§ **ASSIGNMENT**:
Your answer should consist of each line below that includes the word "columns".

§ **DATASET CONTENT**:
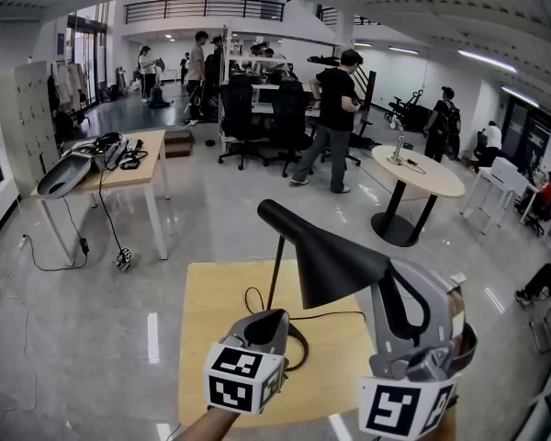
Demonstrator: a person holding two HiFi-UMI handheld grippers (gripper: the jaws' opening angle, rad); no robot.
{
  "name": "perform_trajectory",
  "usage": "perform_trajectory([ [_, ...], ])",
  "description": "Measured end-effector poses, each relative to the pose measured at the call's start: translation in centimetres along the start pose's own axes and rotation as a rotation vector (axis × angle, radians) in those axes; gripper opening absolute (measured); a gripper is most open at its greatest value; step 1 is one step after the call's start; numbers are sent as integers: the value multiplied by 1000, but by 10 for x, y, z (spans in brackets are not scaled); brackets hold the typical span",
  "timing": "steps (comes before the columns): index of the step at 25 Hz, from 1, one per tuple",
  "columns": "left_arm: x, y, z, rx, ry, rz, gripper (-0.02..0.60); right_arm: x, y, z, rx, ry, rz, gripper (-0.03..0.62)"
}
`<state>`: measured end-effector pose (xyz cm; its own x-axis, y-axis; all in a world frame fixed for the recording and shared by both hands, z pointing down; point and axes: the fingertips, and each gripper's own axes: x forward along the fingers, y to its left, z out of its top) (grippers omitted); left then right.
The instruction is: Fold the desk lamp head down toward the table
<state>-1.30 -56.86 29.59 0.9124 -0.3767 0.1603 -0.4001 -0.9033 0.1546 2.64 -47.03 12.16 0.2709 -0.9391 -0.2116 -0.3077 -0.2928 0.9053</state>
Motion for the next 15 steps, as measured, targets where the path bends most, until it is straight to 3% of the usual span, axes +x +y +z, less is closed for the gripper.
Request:
perform_trajectory([
  [4, 3, -28, 10, -5, 0, 0, 11, -17, -13, -18, 1, 8, 16, 56],
  [11, 27, -66, -44, -14, 15, -2, 11, -52, 28, -84, 17, 16, 21, 46],
  [15, 26, -58, -54, -17, 33, 2, 11, -49, 44, -87, 31, 34, 33, 41],
])
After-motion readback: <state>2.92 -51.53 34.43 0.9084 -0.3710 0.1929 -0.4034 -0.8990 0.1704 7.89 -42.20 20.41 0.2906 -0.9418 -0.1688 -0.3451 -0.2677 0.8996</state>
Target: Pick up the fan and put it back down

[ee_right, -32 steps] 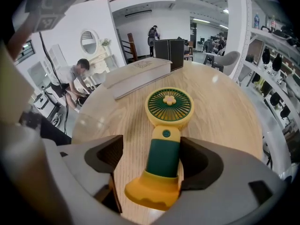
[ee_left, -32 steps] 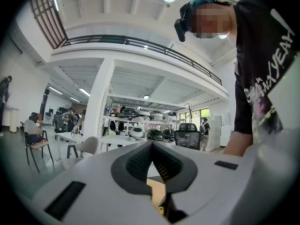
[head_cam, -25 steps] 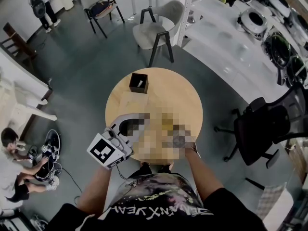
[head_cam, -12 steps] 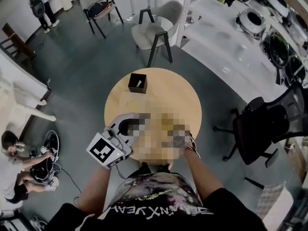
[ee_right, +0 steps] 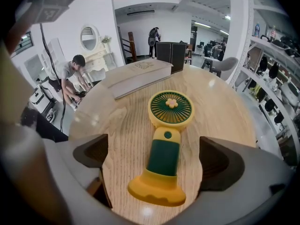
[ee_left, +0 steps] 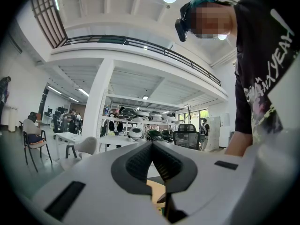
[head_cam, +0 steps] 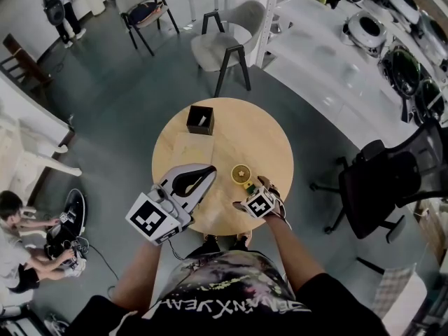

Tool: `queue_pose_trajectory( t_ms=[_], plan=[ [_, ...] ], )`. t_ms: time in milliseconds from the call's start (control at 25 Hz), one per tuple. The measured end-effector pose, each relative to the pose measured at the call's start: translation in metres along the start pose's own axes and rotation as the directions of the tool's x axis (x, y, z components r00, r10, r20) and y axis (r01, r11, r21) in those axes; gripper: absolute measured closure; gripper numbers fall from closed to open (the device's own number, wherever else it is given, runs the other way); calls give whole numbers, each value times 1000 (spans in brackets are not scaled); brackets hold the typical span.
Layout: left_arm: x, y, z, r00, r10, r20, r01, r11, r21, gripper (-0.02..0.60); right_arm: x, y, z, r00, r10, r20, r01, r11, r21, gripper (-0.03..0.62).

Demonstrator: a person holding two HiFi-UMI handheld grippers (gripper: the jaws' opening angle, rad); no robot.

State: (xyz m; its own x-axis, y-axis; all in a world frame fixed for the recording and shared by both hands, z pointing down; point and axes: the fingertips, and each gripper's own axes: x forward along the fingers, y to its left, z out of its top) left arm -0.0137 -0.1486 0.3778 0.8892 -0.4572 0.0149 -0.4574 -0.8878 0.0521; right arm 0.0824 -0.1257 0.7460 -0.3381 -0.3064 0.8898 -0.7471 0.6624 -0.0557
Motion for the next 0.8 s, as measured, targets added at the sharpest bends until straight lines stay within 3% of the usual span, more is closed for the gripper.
queue_pose_trajectory(
  t_ms=[440, 800],
  plan=[
    [1, 0, -2, 1000, -3, -3, 3, 1000, -1, 568, -6, -2, 7, 1000, -10, 21, 10, 1000, -6, 8],
    [1, 2, -2, 1000, -2, -7, 2, 1000, -1, 568, -54, 2, 72, 975, -26, 219, 32, 999, -27, 9]
  ],
)
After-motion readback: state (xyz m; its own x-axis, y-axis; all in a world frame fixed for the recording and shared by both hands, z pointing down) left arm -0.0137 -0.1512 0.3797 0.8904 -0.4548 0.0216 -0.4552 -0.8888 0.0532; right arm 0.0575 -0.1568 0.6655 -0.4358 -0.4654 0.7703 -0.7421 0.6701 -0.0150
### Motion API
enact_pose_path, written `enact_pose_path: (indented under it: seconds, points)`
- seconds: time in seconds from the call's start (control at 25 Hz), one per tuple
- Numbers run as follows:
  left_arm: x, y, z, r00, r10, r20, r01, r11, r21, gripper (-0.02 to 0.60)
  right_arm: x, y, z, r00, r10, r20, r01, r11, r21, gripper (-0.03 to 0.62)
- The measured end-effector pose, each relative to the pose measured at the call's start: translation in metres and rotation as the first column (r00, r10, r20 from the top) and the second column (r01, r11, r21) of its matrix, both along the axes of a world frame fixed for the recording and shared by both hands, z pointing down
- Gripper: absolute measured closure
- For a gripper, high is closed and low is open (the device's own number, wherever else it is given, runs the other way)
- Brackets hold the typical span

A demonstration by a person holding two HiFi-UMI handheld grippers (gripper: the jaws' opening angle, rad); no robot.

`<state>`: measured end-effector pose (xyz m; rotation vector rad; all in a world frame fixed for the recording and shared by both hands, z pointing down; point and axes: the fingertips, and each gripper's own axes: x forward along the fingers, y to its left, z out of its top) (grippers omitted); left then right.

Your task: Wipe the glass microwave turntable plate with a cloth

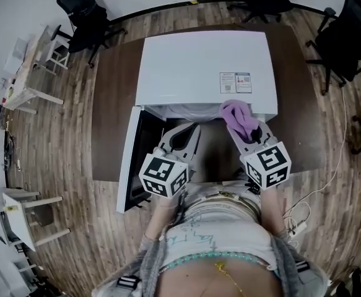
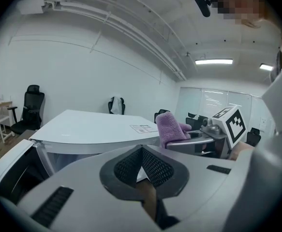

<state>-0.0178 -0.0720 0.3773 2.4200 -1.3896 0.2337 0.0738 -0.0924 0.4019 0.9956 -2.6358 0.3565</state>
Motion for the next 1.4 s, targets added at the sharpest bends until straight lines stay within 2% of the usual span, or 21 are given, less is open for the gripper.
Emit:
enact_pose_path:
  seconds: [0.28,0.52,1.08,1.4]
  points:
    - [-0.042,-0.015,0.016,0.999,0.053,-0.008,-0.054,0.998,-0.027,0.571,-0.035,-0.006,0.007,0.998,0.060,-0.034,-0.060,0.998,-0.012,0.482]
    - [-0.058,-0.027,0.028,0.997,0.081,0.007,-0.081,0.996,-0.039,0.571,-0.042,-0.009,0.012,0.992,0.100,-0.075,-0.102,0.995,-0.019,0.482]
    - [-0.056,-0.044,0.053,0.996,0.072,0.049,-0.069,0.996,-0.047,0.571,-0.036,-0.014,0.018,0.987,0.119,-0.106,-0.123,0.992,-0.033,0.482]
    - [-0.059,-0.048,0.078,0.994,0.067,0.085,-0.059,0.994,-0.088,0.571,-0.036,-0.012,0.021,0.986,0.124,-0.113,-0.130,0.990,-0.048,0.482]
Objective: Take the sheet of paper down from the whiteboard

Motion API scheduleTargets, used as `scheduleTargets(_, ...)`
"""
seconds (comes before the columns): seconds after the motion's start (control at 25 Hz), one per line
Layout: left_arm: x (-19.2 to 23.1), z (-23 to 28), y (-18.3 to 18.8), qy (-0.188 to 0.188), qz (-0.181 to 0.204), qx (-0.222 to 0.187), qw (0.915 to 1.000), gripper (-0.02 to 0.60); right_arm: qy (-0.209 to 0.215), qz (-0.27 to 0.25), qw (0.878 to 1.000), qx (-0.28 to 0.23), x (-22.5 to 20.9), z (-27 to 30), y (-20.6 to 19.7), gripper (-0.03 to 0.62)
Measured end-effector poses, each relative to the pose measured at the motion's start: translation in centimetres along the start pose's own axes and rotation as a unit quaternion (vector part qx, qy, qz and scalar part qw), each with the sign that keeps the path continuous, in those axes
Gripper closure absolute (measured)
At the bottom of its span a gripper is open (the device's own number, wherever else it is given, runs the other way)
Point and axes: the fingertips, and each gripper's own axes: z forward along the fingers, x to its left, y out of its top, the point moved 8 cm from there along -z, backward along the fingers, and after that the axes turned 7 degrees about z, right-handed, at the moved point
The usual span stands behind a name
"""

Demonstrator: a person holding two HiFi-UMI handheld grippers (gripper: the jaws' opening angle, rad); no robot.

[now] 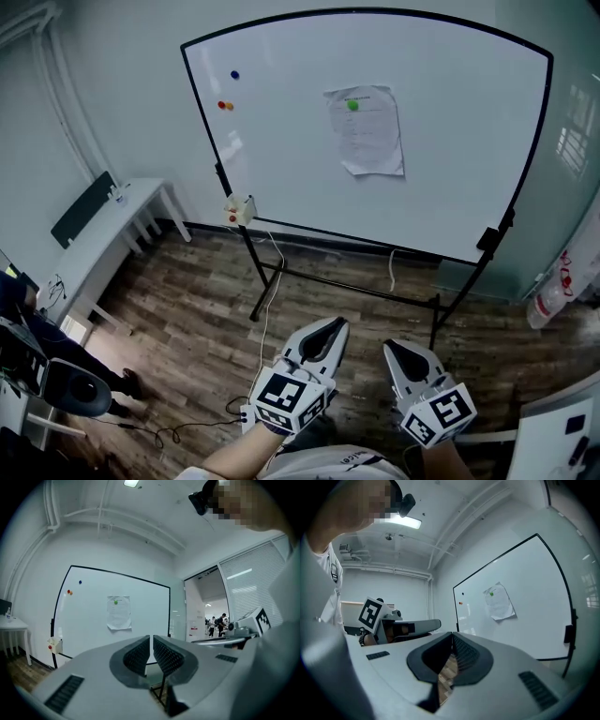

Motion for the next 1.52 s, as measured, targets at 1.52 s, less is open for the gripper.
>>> scheduleTargets(1.52, 34.2, 38.3, 7.4, 0.011, 0.066, -0.058, 0.9961, 0.548, -0.092, -0.219, 0.966, -0.099, -23.8, 42.7, 19.2, 0.576)
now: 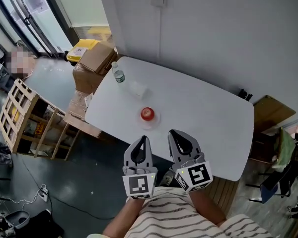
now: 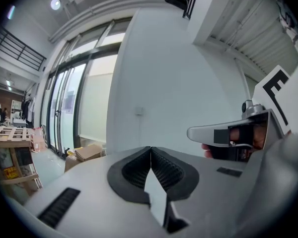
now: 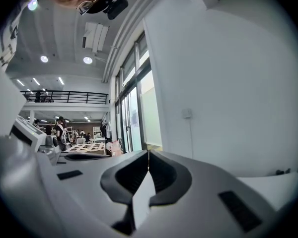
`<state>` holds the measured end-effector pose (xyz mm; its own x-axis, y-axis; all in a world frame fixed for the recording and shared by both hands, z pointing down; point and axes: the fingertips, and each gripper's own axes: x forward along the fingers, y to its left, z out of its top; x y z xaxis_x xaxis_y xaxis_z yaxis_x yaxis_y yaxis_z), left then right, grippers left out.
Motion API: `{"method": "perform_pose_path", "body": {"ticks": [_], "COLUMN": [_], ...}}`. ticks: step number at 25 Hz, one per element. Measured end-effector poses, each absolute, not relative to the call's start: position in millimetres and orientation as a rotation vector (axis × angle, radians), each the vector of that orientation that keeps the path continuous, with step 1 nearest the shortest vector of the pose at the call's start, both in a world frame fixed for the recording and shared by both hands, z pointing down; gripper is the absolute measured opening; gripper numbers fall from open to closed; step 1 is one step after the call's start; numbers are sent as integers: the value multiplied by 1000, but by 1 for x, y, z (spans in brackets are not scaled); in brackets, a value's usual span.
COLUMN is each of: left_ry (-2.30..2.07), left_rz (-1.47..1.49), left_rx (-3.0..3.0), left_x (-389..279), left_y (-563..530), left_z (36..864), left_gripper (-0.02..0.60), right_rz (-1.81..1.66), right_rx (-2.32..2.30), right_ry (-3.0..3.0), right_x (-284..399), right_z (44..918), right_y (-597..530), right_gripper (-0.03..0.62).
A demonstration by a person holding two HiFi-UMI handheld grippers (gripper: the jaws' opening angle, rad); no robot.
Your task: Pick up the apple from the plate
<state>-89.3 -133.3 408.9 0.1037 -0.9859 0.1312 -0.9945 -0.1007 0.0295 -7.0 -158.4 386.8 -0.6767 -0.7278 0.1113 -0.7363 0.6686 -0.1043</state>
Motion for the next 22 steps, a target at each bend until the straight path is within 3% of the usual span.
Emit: {"method": "perform_pose_path", "body": {"ticks": [22], "left_ry": [-1869], "left_rz": [281], "left_rx": [2248], "left_x": [-118], "left_y": [-194], "left_z": [504], "left_gripper": [17], "right_rz": [347], "right_rx": [1286], "right_ry": [-2668], "right_x": [-27], "right_z": [454], "right_y": [-196], "right_gripper": [14]}}
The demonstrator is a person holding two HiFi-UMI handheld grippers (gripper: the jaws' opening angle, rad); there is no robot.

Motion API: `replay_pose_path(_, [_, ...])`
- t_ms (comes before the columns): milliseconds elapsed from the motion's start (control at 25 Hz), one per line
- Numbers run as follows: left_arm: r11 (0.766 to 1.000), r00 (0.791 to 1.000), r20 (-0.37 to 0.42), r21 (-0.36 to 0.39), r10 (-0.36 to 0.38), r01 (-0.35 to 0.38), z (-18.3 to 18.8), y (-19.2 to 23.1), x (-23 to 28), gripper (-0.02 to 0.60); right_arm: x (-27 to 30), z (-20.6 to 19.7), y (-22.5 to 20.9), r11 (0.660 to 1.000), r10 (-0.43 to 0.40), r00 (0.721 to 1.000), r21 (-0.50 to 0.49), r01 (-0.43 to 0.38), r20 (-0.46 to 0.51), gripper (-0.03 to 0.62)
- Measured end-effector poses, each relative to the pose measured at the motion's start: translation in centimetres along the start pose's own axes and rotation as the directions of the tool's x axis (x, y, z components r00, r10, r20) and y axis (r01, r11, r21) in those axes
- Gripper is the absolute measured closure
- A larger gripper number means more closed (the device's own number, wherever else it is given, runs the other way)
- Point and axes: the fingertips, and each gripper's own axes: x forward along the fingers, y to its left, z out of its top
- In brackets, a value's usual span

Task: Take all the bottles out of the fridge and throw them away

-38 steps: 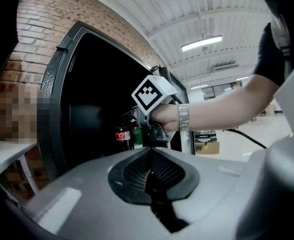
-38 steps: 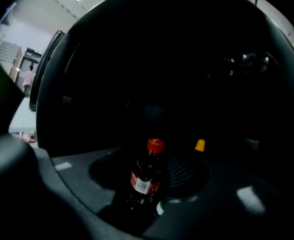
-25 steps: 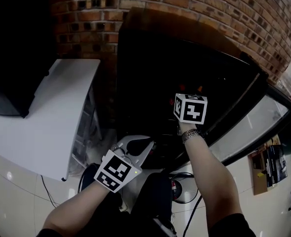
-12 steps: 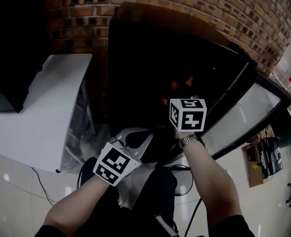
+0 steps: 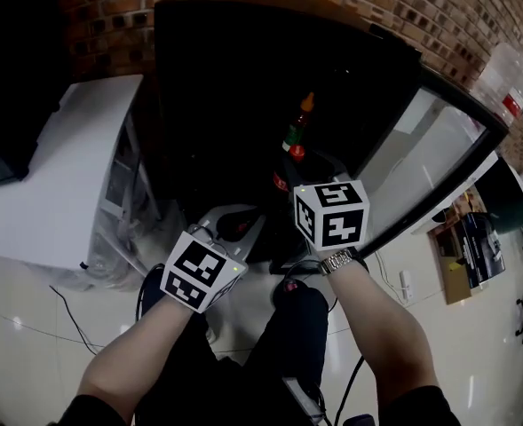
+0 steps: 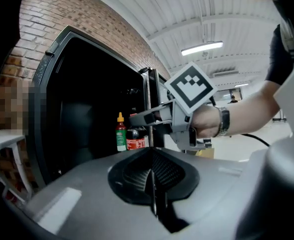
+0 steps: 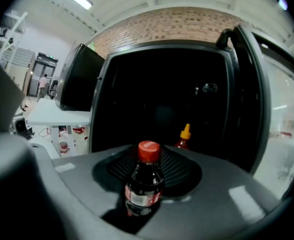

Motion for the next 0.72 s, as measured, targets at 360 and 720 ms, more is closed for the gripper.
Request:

§ **EXERCISE RESULT**:
  "timing": "steps (comes before the columns): index of the step at 25 Hz, from 1, one per tuple",
  "columns": "left_arm: x, y, z, rx, ry, rz, gripper (-0.02..0.60); right_arm: x, y, z, rx, ry, rz, gripper (-0.03..0.62)"
seconds (comes before the columns): seconds after the motion's start (control at 25 Hz), one per line
- t_ms (comes before the columns): milliseconds elapsed from the motion's start (control at 25 Hz), one per line

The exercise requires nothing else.